Signal Processing Step ZoomIn-Hochformat_opt

The amplitude of the step height for each event is determined by a digital pulse processor (DPP) after the analog signal is converted to a digital signal by an analog-to-digital converter (ADC). This process utilizes a digital filter, known as a slow or energy filter, which continuously processes the input signal.
The filter compares the average voltage levels before and after a step, with these regions defined by a specific time period called the peaking time (T_P), schematically illustrated as orange areas in the image. These regions are separated by a gap time (T_G).
Within each peaking time region, the measured voltages are averaged. The difference between the average values before and after the step determines the step’s amplitude, which is directly proportional to the energy of the detected X-ray photon.
The defined peaking and gap times significantly affect measurement results in terms of energy resolution as well as throughput and should be optimized for each measurement setup.

Once the energy of an X-ray event is determined from its voltage step amplitude, the energy is sorted into bins corresponding to specific energy ranges. This process gradually builds an energy-dispersive spectrum, with the number of counted events for each bin. Evidently, using more bins within a fixed energy range improves the resolution of the spectrum but also increases the data size.
To ensure accurate correspondence between the measured and acutal energies, an energy calibration is required. The energy calibration stretches/compresses, and shifts the spectrum as needed to achieve correct energy representation.

Signal Processing Step to Spectra-Hochformat_opt

In X-ray detection using SDDs, so called “pile-up events” occur when two or more successive X-ray pulses may overlap in the energy filter output. This results in the DPP interpreting the combined signal as a single event with a higher energy, leading to inaccurate energy measurements and false peaks in the spectrum.

To identify pile-up events in the spectrum, a fast filter is used alongside the slow/energy filter. The fast filter also operates with a peaking time (T_P) and a gap time (T_G), where T_P is typically much shorter than the T_P of the energy filter, and T_G is usually set to zero. Each time the fast filter output exceeds a user-defined trigger threshold an X-ray event is detected. Therefore, the fast filter signals an X-ray event much faster than the slow/energy filter.

To distinguish countable from pile-up events, two key criteria for pile-ups must be met:

The fast filter must not detect a second event within the pulse processing time conducted by the slow filter.
The maximum width defines a maximum value for the time, during which the fast filter output is allowed to exceed the trigger threshold.

The image illustrates an example of five simulated X-ray events (A, B, C, D, and E, seen as voltage steps in the blue signal output) and demonstrates how the energy (orange) and fast filter (purple) respond to these events. Each time the fast filter exceeds the threshold value is indicated by a red line. The minimum time interval during which the fast filter must not detect an additional event is represented by a turquoise dotted line.

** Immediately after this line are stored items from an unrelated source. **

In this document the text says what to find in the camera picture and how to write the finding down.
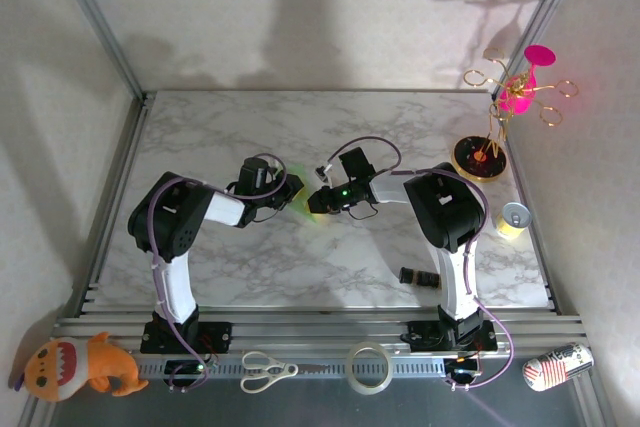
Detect small black cylinder bottle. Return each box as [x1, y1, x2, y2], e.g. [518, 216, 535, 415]
[398, 265, 442, 291]

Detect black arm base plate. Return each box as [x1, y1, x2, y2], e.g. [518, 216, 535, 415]
[402, 319, 499, 352]
[139, 319, 234, 354]

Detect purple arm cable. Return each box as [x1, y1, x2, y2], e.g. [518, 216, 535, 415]
[319, 135, 516, 393]
[148, 152, 290, 393]

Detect light green paper sheet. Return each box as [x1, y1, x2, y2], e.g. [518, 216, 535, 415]
[289, 163, 324, 224]

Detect grey slotted cable duct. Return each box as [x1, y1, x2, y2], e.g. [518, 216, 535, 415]
[134, 356, 481, 378]

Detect aluminium frame crossbar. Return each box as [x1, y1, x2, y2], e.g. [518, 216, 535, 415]
[52, 311, 589, 356]

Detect gold wire glass rack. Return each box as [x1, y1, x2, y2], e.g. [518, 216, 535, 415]
[452, 46, 580, 183]

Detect clear adhesive tape roll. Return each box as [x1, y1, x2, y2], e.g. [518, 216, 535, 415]
[346, 340, 395, 396]

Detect yellow drink can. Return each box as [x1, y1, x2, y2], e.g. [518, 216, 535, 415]
[494, 201, 530, 242]

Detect orange shark plush toy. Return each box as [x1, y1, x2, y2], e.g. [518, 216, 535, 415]
[8, 330, 150, 403]

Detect aluminium table side rail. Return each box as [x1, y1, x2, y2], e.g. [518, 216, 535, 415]
[74, 90, 154, 318]
[489, 90, 560, 316]

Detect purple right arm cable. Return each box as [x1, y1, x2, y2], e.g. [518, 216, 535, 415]
[319, 135, 516, 393]

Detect black controller board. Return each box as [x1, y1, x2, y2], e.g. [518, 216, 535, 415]
[444, 357, 482, 379]
[163, 359, 207, 379]

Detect white handled scissors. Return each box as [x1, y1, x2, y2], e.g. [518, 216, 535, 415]
[239, 350, 331, 395]

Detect pink wine glass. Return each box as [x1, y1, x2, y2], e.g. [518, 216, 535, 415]
[497, 44, 557, 116]

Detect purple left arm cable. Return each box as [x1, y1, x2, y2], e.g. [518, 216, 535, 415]
[148, 152, 290, 393]

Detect red white striped can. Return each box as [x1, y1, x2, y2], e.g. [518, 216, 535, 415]
[522, 341, 595, 392]

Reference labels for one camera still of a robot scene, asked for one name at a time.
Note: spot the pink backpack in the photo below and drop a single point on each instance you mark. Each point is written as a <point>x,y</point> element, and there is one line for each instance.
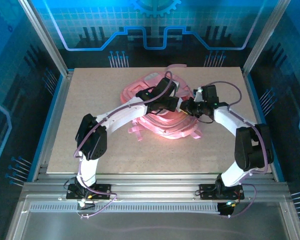
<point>170,127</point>

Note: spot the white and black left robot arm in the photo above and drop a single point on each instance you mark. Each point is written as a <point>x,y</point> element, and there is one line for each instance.
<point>125,117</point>

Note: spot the small black right control board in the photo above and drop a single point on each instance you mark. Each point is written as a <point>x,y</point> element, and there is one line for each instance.
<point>226,208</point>

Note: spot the grey metal tray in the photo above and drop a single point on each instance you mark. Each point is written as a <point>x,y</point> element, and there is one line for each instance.
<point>152,227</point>

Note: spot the aluminium right side rail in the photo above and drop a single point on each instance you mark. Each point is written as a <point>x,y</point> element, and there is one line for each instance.
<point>249,85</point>

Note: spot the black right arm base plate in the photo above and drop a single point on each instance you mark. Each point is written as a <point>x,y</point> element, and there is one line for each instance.
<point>207,191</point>

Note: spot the aluminium cross rail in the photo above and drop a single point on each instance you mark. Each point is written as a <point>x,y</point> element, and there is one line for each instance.
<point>152,186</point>

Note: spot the aluminium right frame post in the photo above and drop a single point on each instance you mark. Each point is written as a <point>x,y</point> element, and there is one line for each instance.
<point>262,40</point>

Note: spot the aluminium frame post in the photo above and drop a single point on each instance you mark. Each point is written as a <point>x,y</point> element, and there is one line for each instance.
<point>262,40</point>
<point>43,37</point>

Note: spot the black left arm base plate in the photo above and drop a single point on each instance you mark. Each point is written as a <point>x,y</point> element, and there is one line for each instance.
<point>102,191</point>

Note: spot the aluminium left side rail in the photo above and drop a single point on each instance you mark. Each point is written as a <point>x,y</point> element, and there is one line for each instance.
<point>55,125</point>

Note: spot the aluminium left frame post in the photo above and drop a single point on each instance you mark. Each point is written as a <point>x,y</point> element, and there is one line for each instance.
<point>43,37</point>

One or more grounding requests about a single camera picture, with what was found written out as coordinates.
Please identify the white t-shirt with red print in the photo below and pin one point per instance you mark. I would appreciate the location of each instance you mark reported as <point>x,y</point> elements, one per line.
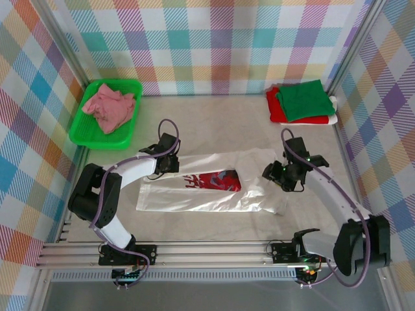
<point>194,201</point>

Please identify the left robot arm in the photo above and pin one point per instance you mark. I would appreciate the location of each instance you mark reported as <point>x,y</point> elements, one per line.
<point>136,166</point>

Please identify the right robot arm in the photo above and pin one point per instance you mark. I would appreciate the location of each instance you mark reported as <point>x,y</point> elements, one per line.
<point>330,191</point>

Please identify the red folded t-shirt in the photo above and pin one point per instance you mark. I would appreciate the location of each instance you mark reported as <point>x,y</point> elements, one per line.
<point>275,110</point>

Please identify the plain white folded t-shirt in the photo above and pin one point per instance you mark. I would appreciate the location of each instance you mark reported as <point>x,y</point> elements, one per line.
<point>333,120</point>

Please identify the green folded t-shirt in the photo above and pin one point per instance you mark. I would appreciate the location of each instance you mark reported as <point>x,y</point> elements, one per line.
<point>304,100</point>

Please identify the pink crumpled t-shirt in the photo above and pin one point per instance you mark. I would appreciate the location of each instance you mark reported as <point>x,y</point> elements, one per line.
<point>110,110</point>

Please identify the green plastic basket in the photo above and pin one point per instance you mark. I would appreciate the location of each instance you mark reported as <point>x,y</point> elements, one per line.
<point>84,133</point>

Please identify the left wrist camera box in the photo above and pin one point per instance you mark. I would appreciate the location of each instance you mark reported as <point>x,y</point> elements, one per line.
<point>168,141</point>

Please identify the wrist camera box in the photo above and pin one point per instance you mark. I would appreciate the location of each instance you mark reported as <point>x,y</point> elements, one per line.
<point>168,141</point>
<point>296,146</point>

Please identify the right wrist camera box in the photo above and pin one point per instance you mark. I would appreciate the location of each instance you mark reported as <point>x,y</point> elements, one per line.
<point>296,146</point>

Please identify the aluminium side rail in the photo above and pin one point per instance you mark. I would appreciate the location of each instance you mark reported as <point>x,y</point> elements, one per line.
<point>348,162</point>
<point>73,194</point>

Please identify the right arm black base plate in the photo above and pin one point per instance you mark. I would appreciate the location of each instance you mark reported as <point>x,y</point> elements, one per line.
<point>282,254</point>

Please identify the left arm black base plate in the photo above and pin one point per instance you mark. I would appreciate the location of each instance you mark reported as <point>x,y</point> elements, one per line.
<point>142,254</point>

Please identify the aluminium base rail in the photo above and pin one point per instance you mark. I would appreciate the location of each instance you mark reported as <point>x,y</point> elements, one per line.
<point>210,256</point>

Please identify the aluminium frame post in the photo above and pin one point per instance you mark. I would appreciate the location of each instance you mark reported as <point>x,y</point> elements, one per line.
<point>65,42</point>
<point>356,42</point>

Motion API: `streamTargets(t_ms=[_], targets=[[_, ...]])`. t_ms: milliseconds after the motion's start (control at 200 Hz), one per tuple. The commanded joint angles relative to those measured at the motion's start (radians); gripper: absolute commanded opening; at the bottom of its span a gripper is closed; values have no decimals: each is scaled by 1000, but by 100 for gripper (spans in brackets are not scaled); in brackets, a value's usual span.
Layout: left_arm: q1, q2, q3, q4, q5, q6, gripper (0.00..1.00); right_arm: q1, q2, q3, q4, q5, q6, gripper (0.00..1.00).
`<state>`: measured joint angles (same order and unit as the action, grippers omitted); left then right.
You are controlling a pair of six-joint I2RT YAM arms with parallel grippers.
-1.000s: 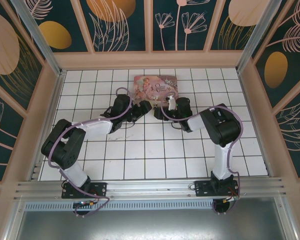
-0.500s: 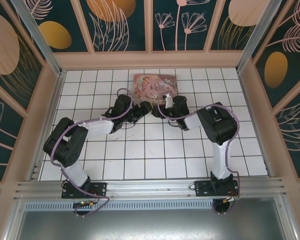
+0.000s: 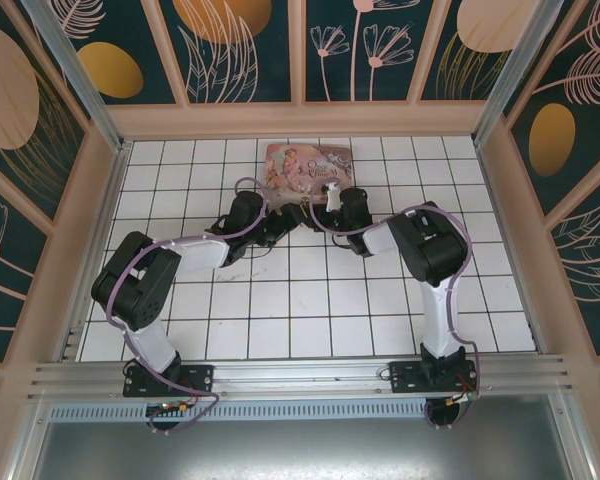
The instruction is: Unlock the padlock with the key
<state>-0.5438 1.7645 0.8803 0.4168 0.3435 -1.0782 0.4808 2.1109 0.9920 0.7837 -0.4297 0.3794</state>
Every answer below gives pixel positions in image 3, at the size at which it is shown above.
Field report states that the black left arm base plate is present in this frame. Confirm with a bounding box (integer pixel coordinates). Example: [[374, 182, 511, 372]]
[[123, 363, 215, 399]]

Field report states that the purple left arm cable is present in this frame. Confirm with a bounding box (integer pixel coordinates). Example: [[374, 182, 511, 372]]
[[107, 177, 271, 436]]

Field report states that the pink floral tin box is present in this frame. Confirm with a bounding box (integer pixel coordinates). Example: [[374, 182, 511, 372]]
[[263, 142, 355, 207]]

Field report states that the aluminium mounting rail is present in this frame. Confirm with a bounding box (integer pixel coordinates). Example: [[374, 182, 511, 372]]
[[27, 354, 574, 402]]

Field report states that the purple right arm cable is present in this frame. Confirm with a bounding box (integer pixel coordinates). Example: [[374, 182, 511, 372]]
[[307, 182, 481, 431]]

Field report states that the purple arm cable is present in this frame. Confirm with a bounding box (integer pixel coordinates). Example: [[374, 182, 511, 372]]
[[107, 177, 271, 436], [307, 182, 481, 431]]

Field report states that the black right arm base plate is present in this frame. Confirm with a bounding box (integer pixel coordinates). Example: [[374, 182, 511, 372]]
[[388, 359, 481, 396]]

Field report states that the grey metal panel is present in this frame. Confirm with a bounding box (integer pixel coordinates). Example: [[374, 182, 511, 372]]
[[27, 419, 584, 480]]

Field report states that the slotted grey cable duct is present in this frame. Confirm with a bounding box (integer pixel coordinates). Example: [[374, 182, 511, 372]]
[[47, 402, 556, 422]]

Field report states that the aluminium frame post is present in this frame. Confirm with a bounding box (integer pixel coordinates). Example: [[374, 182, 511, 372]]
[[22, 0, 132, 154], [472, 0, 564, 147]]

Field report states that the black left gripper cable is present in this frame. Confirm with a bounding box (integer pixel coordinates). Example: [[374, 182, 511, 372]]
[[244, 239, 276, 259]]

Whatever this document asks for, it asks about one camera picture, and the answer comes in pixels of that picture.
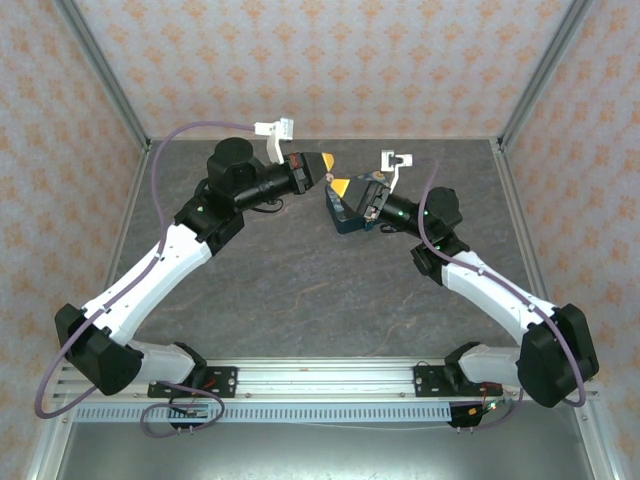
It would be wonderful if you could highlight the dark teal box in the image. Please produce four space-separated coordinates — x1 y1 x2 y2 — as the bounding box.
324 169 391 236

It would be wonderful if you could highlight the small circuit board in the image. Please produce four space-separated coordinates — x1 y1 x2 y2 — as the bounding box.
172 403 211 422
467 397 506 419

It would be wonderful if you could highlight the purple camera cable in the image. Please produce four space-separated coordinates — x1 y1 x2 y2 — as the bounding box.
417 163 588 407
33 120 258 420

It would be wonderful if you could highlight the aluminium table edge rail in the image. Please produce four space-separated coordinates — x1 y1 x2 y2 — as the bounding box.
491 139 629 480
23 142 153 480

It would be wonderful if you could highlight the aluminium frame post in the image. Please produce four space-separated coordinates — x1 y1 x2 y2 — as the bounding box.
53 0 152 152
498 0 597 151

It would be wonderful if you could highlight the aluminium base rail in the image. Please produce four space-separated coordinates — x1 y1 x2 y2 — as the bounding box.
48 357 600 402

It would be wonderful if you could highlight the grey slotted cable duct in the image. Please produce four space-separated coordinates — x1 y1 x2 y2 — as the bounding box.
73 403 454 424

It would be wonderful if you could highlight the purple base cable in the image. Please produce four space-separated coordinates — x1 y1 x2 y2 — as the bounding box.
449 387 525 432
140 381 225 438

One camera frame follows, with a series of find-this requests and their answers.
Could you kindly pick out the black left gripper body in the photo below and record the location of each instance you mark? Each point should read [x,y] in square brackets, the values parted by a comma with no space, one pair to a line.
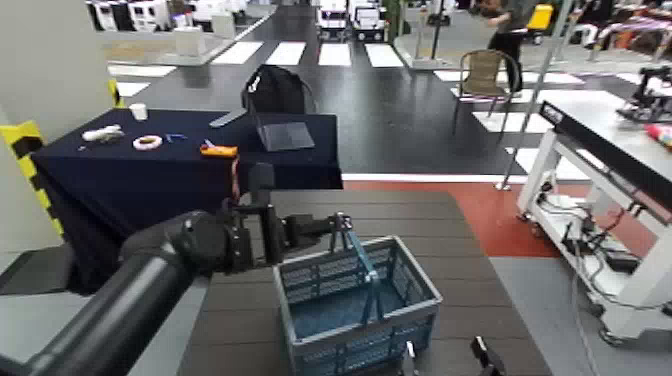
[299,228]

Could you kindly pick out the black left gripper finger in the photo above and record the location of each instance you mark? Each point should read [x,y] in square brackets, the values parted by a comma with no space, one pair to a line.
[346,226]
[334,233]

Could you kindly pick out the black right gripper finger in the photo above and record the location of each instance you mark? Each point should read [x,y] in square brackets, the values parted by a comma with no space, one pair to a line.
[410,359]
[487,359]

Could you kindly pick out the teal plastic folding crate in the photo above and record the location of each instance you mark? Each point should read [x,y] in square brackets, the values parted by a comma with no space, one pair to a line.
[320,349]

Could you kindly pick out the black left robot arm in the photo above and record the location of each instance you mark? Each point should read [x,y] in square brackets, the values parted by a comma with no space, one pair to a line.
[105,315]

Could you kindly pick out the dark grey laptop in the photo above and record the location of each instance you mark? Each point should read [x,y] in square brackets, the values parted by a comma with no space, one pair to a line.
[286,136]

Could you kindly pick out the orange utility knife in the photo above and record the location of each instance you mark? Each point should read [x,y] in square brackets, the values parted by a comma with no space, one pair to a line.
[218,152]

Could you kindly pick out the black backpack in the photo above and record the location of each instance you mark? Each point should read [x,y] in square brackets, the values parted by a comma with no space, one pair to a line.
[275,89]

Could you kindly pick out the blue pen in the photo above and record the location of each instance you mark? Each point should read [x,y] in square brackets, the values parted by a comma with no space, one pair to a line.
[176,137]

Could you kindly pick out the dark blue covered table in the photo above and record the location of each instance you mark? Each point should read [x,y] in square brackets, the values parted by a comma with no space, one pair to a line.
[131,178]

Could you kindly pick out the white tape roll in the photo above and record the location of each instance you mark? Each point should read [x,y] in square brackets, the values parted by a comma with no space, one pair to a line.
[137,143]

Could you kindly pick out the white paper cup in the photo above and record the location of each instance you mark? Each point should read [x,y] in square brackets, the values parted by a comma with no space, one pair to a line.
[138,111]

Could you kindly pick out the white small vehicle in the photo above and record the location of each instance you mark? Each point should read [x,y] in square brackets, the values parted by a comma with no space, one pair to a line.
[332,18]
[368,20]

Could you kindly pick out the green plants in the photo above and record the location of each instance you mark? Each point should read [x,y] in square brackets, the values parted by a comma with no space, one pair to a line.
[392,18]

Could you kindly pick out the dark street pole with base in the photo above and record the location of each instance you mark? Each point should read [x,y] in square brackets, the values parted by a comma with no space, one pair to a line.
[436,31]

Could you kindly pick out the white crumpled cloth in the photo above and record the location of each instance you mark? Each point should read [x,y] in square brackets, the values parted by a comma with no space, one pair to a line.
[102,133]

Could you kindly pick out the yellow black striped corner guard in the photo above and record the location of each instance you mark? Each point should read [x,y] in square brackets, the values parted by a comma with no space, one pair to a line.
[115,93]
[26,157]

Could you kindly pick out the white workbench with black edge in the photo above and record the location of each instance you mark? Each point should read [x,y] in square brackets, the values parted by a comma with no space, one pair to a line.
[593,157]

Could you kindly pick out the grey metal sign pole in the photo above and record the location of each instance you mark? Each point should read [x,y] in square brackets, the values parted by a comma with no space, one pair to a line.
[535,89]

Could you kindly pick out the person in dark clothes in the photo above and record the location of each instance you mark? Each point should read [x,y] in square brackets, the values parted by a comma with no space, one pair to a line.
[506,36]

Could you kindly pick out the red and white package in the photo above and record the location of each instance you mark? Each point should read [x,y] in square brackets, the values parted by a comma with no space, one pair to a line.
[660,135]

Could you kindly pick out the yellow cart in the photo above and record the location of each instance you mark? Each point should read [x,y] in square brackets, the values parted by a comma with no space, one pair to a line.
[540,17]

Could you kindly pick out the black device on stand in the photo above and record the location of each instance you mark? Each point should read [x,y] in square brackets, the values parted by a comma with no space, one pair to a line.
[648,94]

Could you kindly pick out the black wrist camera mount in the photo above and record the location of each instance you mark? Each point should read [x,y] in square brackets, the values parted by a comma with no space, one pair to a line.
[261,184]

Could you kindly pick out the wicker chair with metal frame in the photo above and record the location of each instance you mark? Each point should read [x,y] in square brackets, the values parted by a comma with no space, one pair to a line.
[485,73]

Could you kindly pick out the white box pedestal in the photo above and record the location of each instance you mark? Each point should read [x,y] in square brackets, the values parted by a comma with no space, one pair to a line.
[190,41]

The maximum allowed width for the fast filter is highlighted in light green.

A: The X-ray event triggers the fast filter normally without violating any pile-up criteria. This event is recorded as an input count and can be processed accurately by the energy filter.

B & C: Both events trigger the fast filter, but the time interval between them is too short to determine both X-ray energies correctly with the slow filter and the pile-up criteria a) is violated. As a result both are rejected as pile-up events.

D & E: The fast filter is triggered only once for both events. However, because the duration the fast filter output remains above the trigger threshold exceeds the maximum width criterion, both events are rejected as pile-up.

The more precisely the pile-up criteria are defined, the more effectively pile-up events are rejected. In cases where multiple X-ray events have such a low temporal distance that neither of pile-up criteria is triggered, a pile-up event with wrong energy is sorted into the spectrum.